[Extracted data entries]
—————
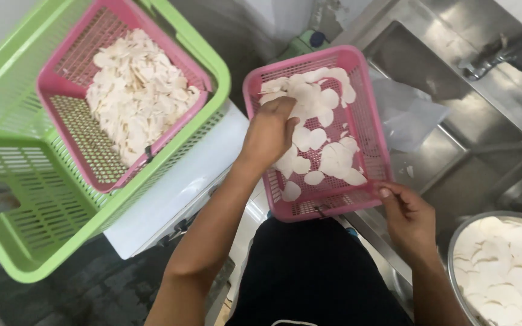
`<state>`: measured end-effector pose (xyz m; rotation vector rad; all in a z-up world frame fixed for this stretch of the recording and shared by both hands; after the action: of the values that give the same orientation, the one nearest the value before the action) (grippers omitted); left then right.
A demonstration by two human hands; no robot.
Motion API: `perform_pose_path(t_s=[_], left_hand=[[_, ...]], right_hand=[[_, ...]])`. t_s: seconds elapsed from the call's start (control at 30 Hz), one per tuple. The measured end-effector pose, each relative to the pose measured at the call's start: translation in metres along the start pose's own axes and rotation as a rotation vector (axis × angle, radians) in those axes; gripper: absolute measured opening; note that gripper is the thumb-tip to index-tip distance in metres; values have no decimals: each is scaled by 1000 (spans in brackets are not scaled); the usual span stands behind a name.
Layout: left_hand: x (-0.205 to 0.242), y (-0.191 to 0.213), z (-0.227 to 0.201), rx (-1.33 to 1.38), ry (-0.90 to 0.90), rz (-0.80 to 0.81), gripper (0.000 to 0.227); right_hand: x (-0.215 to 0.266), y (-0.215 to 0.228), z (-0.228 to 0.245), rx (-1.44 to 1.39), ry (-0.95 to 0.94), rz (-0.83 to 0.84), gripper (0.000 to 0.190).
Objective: Frying vegetable chips in a deep fryer and preparing raw slices by separating them into baskets.
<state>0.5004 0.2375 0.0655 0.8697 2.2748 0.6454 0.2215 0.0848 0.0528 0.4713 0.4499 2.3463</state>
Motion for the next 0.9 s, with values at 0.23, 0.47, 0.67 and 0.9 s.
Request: perform_pose_path(t_s=[0.23,0.47,0.67,0.9], left_hand=[[-4,-102,157,-523,528,450,52],[-25,-107,180,-594,547,580,61],[-31,-92,169,-562,527,536,53],[-30,-97,176,-683,433,532,50]], right_hand=[[26,31,-34,4,-253,-123,19],[42,44,-59,-24,-175,-181,16],[44,47,-58,-33,-247,-184,18],[41,39,-72,-2,-151,-168,17]])
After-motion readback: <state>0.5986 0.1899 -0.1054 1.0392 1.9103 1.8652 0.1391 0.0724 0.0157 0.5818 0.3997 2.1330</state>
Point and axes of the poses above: each hand's wrist, its own x-axis away from the middle knuckle, its own y-axis out of the back of the hand, z = x × y, the point moved 6 cm from there along -x, towards the middle knuckle, and after that the axes turned 6 degrees about x, right-handed, at the moved point
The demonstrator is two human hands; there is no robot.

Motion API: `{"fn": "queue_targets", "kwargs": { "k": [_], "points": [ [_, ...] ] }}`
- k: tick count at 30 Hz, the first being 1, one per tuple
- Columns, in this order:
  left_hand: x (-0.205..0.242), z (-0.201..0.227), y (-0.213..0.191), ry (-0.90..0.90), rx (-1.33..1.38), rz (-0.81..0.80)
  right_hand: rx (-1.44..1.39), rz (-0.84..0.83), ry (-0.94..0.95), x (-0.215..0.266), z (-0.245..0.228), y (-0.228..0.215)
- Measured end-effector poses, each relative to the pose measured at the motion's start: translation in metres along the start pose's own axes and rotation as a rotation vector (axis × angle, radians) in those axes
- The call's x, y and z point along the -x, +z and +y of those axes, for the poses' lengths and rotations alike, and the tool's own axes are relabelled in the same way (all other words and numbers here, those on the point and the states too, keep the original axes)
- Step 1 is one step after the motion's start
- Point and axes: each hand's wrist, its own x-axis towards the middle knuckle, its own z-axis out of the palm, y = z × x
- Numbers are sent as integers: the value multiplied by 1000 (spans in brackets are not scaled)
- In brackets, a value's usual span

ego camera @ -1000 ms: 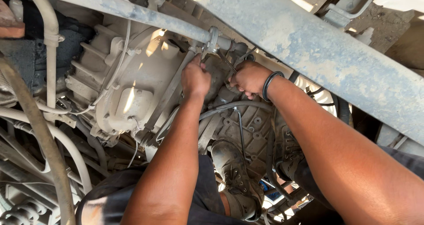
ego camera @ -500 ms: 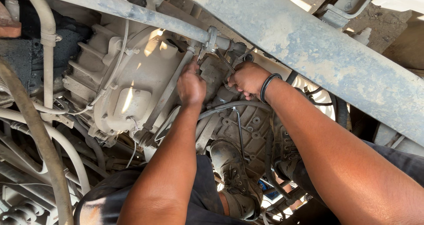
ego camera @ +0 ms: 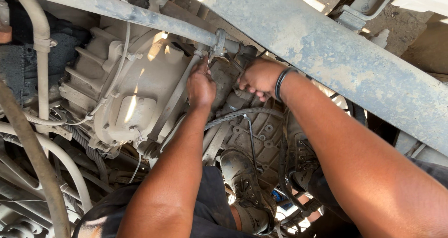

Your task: The person uses two wrenches to loosen and remove a bolt from a pipe fitting on the vehicle's undercarriage. They then insert a new bolt and tighten it by hand and with the wrenches.

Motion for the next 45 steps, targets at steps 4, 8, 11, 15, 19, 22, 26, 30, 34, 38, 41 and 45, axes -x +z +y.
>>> {"fn": "queue_targets", "kwargs": {
  "k": [4, 8, 11, 15, 19, 22, 26, 30, 34, 38, 41, 45],
  "points": [
    [-13, 5, -5, 4, -50, -7, 10, -16, 6, 2, -1, -1],
    [-24, 16, -4, 61, -111, 27, 12, -2, 5, -5, 10, 2],
    [-23, 18, -1, -54, -84, -50, -22, -48, 6, -14, 14, 1],
    [-23, -1, 14, -84, -80, -86, 215, -142, -181, -23, 18, 11],
    [-39, -15, 30, 54, 105, -22, -180, 33, 40, -16, 13, 18],
    [-47, -20, 22, -134, 349, -182, -272, -64, 129, -11, 10, 20],
    [-50, -5, 0, -359, 421, -366, -458, -94, 36, -14, 15, 21],
    [-48, 17, -8, -183, 270, -263, -524, -41, -30, -18, 27, 26],
    [-48, 20, -10, -141, 188, -266, -507, 62, -41, -21, 29, 38],
    [-47, 9, -6, -131, 184, -275, -447, 135, -88, -22, 32, 49],
    [-46, 4, 0, -138, 129, -277, -433, 163, -121, -22, 36, 53],
    [-47, 6, 0, -153, 144, -242, -446, 177, -108, -26, 34, 56]
  ]
}}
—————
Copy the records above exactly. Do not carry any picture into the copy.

### Answer to the exercise
`<state>`: measured end-effector pose (xyz m; rotation vector rad; all in a z-up world frame fixed for this stretch of the recording and shared by both hands; after the action: of the values that give the same orientation, the one nearest the value before the action) (grippers omitted); left then right.
A demonstration by two human hands; no robot.
Motion API: `perform_pose_path(t_s=[_], left_hand=[[_, ...]], right_hand=[[_, ...]])`. t_s: seconds elapsed from the call's start (control at 30 Hz), one per tuple. The measured end-effector pose, each relative to the pose measured at the call's start: translation in metres along the start pose's own axes and rotation as a rotation vector (axis × angle, radians) in those axes; gripper: absolute measured opening; note that gripper is the thumb-tip to index-tip distance in metres; values have no decimals: each is scaled by 1000 (spans in brackets are not scaled); the usual span stands behind a name.
Layout: left_hand: x (-0.205 to 0.242), y (-0.191 to 0.213), z (-0.227 to 0.201), rx (-1.33 to 1.38), ry (-0.90 to 0.90), rz (-0.80 to 0.81), gripper (0.000 to 0.227); right_hand: x (-0.215 to 0.266), y (-0.215 to 0.228), z (-0.228 to 0.245), rx (-1.44 to 1.39), ry (-0.95 to 0.94), rz (-0.83 to 0.84), gripper (0.000 to 0.190).
Objective: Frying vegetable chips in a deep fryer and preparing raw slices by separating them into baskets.
<state>0.5004 0.2375 0.0655 0.8697 2.2748 0.6454 0.2215 0.0848 0.0528 0.4713 0.4499 2.3463</state>
Motion for the next 0.9 s, with values at 0.23, 0.47, 0.67 and 0.9 s.
Request: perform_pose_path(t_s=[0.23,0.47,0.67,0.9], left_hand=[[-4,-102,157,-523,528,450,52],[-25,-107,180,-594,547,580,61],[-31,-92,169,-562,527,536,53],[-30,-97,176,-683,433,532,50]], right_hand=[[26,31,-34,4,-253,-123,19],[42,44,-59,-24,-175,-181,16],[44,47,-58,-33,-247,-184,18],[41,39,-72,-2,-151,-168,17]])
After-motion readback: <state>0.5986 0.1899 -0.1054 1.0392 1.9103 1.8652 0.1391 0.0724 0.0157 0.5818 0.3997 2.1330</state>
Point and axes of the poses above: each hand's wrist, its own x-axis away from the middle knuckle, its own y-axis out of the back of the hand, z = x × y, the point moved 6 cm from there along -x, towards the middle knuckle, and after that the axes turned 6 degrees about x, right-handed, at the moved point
The demonstrator is two human hands; there is no robot.

Motion API: `{"fn": "queue_targets", "kwargs": { "k": [_], "points": [ [_, ...] ] }}`
- k: tick count at 30 Hz, the first being 1, one per tuple
- Columns, in this order:
  left_hand: x (-0.205..0.242), z (-0.201..0.227), y (-0.213..0.191), ry (-0.90..0.90), rx (-1.33..1.38), rz (-0.81..0.80)
  right_hand: rx (-1.44..1.39), rz (-0.84..0.83), ry (-0.94..0.95), x (-0.215..0.266), z (-0.245..0.228), y (-0.228..0.215)
- Measured end-effector poses, each relative to the pose measured at the motion's start: translation in metres along the start pose's own axes and rotation as a rotation vector (axis × angle, radians) in those axes
- The call's x, y and z point along the -x, +z and +y of those axes, for the poses' lengths and rotations alike, and the tool's own axes are relabelled in the same way (all other words and numbers here, those on the point and the states too, keep the original axes)
- Step 1 is one step after the motion's start
- Point and axes: each hand's wrist, its own x-axis towards the middle knuckle, its own z-axis out of the palm, y = z × x
- Numbers are sent as integers: the value multiplied by 1000 (spans in brackets are not scaled)
- In brackets, a value's usual span

ego camera @ -1000 ms: 
ego camera @ -500 ms: 
ego camera @ +0 ms: 

Your task: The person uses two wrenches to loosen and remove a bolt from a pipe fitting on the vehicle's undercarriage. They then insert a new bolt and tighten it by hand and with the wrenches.

Motion for the next 45 steps, targets at steps 4, 8, 11, 15, 19, 22, 26, 30, 34, 38, 41 and 45, axes -x +z +y.
>>> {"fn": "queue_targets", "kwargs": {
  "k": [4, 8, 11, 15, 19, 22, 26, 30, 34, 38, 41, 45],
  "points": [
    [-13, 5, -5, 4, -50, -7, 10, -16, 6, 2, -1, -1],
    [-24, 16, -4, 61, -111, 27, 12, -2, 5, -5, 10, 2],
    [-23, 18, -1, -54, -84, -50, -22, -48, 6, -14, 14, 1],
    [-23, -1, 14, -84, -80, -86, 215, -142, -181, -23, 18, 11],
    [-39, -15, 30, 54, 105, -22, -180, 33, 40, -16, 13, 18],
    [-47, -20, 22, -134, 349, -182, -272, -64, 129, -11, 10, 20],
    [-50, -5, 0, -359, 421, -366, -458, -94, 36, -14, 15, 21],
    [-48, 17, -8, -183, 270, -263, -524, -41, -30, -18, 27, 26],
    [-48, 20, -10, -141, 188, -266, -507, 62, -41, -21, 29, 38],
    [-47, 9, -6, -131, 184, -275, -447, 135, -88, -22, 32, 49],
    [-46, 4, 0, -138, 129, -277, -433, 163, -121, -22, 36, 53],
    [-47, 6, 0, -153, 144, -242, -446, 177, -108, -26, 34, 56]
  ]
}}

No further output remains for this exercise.